## [About this exercise]
Only the number is wanted: how many lines in the data contain "things"?

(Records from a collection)

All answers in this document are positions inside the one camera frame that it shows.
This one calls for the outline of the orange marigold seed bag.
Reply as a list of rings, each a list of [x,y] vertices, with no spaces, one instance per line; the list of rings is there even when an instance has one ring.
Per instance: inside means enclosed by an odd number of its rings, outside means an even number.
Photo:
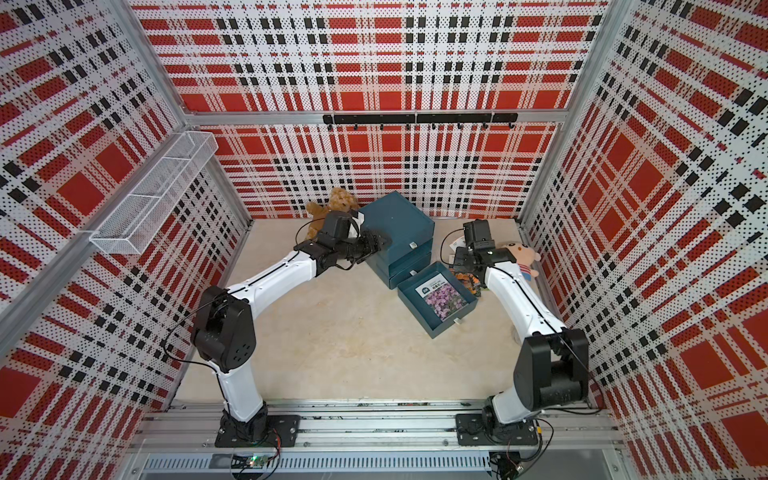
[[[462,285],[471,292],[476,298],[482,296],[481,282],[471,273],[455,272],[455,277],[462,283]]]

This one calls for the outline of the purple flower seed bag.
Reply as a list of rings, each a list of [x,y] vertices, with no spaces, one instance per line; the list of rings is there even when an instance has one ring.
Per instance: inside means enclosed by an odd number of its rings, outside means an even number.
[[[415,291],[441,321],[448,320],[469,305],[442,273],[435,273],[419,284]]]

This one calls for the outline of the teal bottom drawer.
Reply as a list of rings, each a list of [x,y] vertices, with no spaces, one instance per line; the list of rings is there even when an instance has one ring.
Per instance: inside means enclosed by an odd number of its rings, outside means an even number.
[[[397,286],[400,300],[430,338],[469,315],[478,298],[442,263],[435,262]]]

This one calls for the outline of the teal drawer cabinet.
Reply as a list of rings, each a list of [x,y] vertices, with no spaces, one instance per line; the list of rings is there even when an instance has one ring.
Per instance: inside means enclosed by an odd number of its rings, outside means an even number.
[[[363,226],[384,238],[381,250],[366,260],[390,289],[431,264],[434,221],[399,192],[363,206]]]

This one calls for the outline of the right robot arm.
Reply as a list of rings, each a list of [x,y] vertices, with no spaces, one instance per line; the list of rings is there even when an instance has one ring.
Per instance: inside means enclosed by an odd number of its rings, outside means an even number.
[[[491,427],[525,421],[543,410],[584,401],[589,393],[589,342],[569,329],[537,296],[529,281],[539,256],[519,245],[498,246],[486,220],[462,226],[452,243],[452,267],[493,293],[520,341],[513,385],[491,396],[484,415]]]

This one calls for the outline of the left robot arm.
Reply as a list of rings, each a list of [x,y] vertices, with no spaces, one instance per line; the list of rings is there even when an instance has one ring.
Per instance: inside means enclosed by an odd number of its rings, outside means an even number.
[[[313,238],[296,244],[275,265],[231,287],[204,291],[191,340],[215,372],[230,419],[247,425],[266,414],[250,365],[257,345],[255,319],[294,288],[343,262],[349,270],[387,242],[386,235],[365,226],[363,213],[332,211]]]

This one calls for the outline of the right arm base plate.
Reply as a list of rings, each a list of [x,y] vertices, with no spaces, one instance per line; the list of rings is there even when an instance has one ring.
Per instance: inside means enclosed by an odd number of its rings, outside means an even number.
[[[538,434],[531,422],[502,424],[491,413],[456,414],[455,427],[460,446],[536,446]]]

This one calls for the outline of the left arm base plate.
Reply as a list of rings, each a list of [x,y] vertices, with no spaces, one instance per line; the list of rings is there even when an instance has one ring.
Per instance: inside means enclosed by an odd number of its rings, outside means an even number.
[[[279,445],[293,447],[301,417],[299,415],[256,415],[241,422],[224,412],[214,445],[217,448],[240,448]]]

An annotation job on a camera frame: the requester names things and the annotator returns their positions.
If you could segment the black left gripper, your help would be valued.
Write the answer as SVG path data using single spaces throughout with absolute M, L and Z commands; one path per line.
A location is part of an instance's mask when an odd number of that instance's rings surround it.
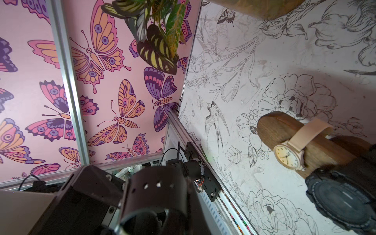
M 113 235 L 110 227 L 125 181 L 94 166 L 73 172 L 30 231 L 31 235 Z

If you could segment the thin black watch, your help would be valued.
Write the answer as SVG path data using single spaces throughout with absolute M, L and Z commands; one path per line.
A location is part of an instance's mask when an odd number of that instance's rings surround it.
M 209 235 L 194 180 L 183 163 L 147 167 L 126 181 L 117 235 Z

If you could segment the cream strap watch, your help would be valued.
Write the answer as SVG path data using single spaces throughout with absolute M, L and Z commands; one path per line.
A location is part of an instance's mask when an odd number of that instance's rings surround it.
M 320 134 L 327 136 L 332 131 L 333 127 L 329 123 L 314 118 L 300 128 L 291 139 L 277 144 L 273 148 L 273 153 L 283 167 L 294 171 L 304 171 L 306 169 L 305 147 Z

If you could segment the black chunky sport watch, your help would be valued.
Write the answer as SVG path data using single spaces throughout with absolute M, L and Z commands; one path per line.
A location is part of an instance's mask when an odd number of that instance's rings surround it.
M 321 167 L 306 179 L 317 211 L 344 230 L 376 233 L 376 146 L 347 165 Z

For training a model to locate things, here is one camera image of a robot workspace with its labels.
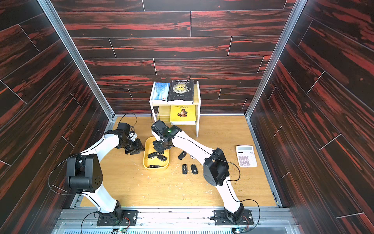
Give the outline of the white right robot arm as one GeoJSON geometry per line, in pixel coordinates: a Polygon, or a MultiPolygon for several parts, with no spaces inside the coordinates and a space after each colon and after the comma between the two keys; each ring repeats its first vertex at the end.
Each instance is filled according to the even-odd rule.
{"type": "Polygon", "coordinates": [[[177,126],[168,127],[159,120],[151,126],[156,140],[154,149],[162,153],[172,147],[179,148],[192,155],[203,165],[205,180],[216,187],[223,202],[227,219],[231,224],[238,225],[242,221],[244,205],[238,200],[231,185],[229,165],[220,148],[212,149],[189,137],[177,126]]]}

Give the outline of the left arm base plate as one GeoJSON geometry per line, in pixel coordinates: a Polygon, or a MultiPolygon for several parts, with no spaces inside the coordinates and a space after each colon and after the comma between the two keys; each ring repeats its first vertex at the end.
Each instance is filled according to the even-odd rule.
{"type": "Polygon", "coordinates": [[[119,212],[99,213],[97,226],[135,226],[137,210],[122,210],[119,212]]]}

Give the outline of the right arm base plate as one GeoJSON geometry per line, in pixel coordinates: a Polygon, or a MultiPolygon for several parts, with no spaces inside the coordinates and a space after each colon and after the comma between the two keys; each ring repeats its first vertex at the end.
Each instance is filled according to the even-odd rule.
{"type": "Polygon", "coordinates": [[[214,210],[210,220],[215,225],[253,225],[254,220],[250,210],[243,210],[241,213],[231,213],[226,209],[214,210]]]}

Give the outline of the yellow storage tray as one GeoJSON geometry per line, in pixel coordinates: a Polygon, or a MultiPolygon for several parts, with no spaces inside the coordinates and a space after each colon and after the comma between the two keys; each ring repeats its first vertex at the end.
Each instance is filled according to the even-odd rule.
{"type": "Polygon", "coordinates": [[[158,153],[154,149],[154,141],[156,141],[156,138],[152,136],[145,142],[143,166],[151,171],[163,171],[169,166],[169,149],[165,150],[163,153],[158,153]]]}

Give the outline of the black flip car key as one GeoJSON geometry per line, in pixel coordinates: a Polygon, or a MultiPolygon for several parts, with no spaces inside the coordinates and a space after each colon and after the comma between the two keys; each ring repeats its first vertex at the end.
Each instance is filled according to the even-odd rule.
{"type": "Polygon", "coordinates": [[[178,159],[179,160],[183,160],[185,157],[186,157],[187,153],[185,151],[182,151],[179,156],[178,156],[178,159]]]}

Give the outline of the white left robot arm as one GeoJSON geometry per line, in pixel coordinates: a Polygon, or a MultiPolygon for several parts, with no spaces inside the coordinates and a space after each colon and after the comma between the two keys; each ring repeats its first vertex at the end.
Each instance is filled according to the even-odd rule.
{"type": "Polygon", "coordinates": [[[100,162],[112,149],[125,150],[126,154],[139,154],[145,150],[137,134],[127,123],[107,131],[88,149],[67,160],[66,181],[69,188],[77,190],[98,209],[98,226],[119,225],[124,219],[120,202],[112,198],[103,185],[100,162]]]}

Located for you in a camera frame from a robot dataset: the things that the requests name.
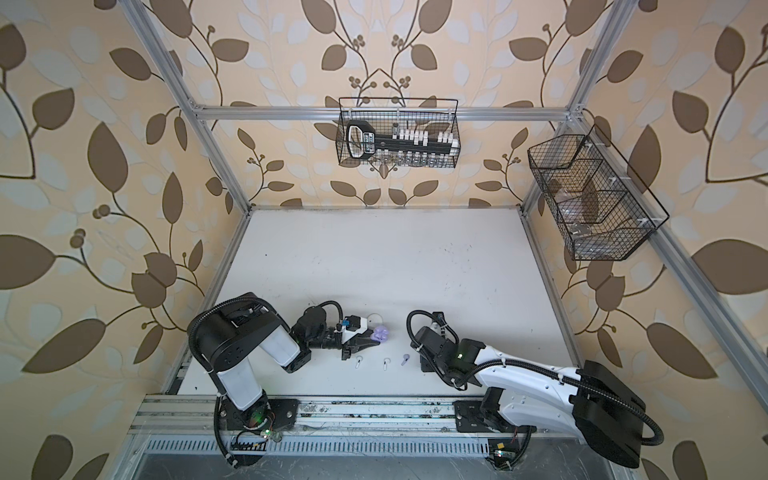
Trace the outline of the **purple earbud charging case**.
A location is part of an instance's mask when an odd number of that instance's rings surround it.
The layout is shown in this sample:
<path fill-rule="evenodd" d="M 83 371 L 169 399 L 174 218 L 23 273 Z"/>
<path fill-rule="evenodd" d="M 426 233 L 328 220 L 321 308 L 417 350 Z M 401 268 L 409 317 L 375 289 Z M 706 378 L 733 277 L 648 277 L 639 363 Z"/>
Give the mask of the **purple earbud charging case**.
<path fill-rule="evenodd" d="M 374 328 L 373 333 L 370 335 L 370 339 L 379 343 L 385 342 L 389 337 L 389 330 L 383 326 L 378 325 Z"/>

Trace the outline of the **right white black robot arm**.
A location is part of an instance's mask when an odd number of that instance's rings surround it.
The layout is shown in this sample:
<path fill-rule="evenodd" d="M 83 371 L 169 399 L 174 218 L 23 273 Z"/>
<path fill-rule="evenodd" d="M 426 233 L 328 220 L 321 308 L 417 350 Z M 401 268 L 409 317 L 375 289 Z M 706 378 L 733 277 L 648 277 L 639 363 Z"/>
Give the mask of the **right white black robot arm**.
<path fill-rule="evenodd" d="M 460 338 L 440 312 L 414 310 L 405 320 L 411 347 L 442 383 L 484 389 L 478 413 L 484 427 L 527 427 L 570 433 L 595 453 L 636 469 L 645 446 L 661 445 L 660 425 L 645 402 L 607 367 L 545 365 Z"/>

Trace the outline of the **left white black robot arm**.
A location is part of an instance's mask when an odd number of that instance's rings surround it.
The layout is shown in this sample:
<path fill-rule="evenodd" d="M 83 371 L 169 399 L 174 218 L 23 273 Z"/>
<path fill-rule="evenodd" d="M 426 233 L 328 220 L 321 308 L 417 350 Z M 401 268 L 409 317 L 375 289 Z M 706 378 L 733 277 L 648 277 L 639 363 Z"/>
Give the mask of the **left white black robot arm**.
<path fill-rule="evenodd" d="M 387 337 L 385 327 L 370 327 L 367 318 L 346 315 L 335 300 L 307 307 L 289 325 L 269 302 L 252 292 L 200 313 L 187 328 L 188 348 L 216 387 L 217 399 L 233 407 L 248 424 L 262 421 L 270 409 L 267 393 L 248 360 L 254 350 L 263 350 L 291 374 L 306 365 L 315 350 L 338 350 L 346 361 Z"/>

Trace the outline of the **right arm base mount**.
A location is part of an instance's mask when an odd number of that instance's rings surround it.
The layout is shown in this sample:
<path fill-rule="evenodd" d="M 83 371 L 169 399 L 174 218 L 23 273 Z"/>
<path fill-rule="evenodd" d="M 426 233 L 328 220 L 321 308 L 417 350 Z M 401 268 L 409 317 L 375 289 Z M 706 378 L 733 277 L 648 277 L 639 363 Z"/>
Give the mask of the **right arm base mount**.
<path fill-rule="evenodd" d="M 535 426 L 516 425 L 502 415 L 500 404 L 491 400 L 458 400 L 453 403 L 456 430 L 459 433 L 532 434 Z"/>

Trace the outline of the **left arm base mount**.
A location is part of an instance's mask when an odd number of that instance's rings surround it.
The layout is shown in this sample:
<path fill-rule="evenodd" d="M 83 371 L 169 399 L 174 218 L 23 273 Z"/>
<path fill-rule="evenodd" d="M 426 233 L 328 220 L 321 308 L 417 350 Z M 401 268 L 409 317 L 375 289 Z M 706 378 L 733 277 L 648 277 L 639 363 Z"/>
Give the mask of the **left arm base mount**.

## [Problem solution]
3